CS 790R SEMINAR
Computational Models of
Complex Systems


Dept of Computer Science & Engineering
UNR, Spring 2006
Course Information - Description - Objectives - Prerequisites - Textbooks - Topics
Organization - Grading - Schedule & Notes - Assignments - Bibliography - Useful links

Course Information

  • Credits: 1.0 - 3.0
  • Class hours: Monday & Wednesday, 2:30 - 3:45pm
  • Classroom: LME 316 (Laxalt Mineral Engineering)
  • Call number: #28013
  • Maximum Enrollment: 20

  • Instructor: Dr. René Doursat
  • Phone: (775) 327-2246 / (775) 784-6974
  • Web page: http://www.cse.unr.edu/~doursat
  • Office: SEM 230 (Scrugham Engineering-Mines)
  • Office hours (tentative):
    • Monday, 4 - 5:30pm
    • Tuesday, 5:30 - 7pm
    • Wednesday, 4 - 5:30pm
    • or by appointment

  • Course flyer

Description

This course explores the cross-disciplinary field of complex systems, or "complexity", through modeling and numerical simulation. Complex systems are characterized by a large number of elements interacting locally and combining their simple individual behaviors to produce an emergent behavior at a macroscopic scale. It is difficult or impossible to explain this emergence in analytical terms, whereas numerical models are often able to reproduce it and make valid predictions.

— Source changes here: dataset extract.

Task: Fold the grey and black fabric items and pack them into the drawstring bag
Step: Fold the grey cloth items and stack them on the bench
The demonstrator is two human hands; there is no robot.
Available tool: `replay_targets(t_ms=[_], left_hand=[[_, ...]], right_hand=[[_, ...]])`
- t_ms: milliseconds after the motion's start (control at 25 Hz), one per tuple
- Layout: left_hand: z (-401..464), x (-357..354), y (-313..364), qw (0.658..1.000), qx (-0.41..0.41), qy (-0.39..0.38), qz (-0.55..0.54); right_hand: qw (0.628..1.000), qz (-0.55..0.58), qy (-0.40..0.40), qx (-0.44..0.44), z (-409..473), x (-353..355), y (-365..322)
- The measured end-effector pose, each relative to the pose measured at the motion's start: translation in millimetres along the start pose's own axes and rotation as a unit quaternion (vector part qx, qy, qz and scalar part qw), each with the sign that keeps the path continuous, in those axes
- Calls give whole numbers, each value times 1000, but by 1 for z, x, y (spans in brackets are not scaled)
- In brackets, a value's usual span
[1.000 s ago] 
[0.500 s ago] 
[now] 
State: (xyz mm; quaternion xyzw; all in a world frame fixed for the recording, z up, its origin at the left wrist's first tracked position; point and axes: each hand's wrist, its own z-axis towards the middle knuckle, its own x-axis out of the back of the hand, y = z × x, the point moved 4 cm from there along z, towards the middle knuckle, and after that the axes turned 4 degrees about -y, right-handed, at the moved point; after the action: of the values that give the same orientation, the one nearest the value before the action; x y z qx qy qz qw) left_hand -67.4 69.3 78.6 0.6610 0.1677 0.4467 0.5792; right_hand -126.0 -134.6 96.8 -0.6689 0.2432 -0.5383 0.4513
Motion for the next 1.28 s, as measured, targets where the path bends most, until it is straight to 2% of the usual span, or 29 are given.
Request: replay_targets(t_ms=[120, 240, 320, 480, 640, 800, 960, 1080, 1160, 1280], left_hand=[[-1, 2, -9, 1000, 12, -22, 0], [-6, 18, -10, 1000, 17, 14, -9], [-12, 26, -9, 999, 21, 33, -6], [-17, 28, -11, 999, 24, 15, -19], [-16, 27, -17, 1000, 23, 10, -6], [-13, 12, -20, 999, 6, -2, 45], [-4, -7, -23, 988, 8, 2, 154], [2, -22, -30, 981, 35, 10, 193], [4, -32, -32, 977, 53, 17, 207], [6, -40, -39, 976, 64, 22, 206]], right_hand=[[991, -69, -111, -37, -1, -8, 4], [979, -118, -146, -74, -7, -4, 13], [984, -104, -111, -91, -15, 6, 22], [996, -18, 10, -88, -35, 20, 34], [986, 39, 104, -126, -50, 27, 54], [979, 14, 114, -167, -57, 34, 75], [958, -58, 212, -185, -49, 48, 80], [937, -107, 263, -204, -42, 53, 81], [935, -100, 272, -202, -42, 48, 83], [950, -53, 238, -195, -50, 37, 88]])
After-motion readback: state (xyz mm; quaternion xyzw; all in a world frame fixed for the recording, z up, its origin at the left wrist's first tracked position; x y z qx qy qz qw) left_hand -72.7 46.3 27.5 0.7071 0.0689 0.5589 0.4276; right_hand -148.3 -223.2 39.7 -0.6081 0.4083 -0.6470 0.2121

Self-organized, decentralized and adaptive systems, whether physical, biological or human-made, are pervasive in the environment. Yet, because they raise the problem of the "form" and its appearance, emergent systems have been dismissed as nonobjective phenomena by strict reductionists for a long time. Only recently did they become legitimate objects of study per se and a renewed focus of inquiry. After a boom in the 1980's and 1990's, they now promise to be the leading scientific paradigm of the 21st century.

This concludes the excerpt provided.